**Task to carry out**
Write out exactly the lines of the entries below from the one holding "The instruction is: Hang" to the one holding "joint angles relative", inclusive, and leave out all other lines.

(Entries taken from a collection)
======

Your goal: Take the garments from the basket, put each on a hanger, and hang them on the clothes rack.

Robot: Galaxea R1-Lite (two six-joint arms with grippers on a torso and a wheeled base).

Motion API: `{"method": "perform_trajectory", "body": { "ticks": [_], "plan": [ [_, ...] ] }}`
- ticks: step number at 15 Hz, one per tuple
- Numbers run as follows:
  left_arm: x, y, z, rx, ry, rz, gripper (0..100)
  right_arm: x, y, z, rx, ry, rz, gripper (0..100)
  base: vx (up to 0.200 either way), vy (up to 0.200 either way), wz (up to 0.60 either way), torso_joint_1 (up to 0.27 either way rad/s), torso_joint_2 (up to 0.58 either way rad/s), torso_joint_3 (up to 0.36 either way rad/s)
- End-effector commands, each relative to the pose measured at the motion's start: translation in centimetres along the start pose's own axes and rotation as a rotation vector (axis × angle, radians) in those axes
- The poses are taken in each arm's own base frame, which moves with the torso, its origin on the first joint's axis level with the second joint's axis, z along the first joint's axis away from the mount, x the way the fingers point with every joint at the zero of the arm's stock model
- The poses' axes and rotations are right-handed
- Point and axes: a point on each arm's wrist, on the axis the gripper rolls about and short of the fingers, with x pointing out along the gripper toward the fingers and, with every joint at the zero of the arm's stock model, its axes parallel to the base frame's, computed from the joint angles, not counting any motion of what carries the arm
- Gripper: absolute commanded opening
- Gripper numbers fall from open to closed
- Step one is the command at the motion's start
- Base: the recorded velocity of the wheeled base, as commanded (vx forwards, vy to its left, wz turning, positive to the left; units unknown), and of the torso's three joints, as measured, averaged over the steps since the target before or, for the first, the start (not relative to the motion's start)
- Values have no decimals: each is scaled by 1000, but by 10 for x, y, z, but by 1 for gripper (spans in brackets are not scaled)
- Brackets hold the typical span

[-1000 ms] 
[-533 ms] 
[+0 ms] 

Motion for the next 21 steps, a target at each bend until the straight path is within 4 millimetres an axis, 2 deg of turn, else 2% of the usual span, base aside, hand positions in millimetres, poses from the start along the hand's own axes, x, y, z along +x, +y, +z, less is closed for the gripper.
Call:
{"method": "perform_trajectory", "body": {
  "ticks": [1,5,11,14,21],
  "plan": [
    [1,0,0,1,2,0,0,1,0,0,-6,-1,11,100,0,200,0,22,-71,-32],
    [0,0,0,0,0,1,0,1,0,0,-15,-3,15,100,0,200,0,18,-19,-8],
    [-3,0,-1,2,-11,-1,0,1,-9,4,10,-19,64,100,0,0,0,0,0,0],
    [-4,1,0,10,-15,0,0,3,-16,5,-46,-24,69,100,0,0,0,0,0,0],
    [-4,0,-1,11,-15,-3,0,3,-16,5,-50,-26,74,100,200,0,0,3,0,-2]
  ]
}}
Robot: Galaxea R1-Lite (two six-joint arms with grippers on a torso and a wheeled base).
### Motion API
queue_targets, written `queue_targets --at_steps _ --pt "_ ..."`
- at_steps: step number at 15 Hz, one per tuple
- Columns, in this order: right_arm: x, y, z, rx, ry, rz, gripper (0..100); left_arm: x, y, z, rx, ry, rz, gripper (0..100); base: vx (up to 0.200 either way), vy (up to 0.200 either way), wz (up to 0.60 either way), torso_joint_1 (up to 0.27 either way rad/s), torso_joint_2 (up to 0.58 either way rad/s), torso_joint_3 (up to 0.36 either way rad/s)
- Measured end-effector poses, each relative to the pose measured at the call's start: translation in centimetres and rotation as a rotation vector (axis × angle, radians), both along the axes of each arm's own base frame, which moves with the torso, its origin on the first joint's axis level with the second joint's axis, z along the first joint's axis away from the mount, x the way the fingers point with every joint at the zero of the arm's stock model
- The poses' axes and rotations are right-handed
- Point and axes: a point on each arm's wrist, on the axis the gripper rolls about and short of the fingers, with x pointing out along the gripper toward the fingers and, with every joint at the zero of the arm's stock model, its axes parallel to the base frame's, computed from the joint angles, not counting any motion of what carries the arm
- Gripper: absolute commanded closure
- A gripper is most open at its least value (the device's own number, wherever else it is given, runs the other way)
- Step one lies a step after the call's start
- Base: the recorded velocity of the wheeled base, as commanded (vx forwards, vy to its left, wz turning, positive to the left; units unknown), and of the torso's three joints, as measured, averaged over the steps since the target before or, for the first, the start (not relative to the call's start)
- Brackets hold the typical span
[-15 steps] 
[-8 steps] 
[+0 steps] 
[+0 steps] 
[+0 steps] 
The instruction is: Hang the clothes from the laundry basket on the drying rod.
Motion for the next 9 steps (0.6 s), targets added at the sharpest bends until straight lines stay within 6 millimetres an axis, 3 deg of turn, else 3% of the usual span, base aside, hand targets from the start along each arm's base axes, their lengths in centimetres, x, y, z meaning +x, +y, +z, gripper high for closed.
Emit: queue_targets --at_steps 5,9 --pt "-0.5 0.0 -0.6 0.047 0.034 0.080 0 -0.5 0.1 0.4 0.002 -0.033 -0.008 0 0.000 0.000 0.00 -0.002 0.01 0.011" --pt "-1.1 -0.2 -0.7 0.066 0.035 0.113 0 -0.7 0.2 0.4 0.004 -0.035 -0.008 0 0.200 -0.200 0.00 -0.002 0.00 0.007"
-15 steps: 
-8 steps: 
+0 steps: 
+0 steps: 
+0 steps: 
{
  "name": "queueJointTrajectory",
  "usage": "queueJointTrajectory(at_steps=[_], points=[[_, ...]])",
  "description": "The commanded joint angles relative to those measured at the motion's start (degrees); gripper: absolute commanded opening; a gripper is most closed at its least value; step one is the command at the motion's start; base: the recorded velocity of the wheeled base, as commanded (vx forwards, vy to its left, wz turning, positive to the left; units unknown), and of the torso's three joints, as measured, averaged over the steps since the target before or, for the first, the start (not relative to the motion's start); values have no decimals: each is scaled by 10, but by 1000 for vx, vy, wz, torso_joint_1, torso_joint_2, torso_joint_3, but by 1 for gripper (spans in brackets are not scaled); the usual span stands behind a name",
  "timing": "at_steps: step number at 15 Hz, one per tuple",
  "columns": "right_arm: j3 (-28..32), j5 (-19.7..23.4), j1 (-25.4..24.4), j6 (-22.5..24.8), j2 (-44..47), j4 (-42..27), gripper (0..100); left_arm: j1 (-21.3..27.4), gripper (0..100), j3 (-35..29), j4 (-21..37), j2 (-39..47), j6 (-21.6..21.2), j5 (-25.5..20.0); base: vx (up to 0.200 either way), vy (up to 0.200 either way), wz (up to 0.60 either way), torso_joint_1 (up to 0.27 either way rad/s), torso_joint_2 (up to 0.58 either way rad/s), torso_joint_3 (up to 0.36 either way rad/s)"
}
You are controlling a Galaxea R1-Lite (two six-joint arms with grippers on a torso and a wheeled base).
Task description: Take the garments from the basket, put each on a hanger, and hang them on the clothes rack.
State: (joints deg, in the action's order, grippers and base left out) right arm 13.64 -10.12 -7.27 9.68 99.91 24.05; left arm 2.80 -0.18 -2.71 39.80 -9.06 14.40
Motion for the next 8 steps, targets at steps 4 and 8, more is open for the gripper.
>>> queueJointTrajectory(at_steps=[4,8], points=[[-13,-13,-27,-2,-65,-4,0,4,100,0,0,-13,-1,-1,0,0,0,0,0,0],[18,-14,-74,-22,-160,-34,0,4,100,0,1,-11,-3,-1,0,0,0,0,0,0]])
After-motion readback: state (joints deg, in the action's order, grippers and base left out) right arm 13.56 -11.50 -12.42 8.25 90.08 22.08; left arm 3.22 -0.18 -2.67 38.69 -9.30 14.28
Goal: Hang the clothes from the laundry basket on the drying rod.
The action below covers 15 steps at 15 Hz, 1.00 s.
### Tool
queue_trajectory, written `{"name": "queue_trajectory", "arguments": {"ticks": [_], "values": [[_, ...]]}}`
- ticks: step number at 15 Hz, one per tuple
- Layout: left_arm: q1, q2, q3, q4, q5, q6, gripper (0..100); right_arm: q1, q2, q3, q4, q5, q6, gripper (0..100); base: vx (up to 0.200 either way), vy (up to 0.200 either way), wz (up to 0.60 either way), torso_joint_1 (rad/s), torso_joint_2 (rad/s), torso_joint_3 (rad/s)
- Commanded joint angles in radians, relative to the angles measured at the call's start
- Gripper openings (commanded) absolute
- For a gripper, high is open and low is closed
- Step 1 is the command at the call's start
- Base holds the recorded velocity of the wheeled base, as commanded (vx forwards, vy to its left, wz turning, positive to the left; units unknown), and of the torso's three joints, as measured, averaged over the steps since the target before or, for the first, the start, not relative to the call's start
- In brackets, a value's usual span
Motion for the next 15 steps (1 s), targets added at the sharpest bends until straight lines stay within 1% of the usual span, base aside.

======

**Reply to the exercise**
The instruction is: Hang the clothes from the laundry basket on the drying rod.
Motion for the next 9 steps (0.6 s), targets added at the sharpest bends until straight lines stay within 6 millimetres an axis, 3 deg of turn, else 3% of the usual span, base aside, hand targets from the start along each arm's base axes, their lengths in centimetres, x, y, z meaning +x, +y, +z, gripper high for closed.
Emit: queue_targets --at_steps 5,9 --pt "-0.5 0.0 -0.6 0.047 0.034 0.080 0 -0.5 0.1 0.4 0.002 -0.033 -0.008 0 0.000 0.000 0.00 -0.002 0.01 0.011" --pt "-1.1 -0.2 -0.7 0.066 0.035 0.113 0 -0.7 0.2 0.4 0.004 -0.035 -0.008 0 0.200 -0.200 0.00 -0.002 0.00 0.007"
-15 steps: 
-8 steps: 
+0 steps: 
+0 steps: 
+0 steps: 
{
  "name": "queueJointTrajectory",
  "usage": "queueJointTrajectory(at_steps=[_], points=[[_, ...]])",
  "description": "The commanded joint angles relative to those measured at the motion's start (degrees); gripper: absolute commanded opening; a gripper is most closed at its least value; step one is the command at the motion's start; base: the recorded velocity of the wheeled base, as commanded (vx forwards, vy to its left, wz turning, positive to the left; units unknown), and of the torso's three joints, as measured, averaged over the steps since the target before or, for the first, the start (not relative to the motion's start); values have no decimals: each is scaled by 10, but by 1000 for vx, vy, wz, torso_joint_1, torso_joint_2, torso_joint_3, but by 1 for gripper (spans in brackets are not scaled); the usual span stands behind a name",

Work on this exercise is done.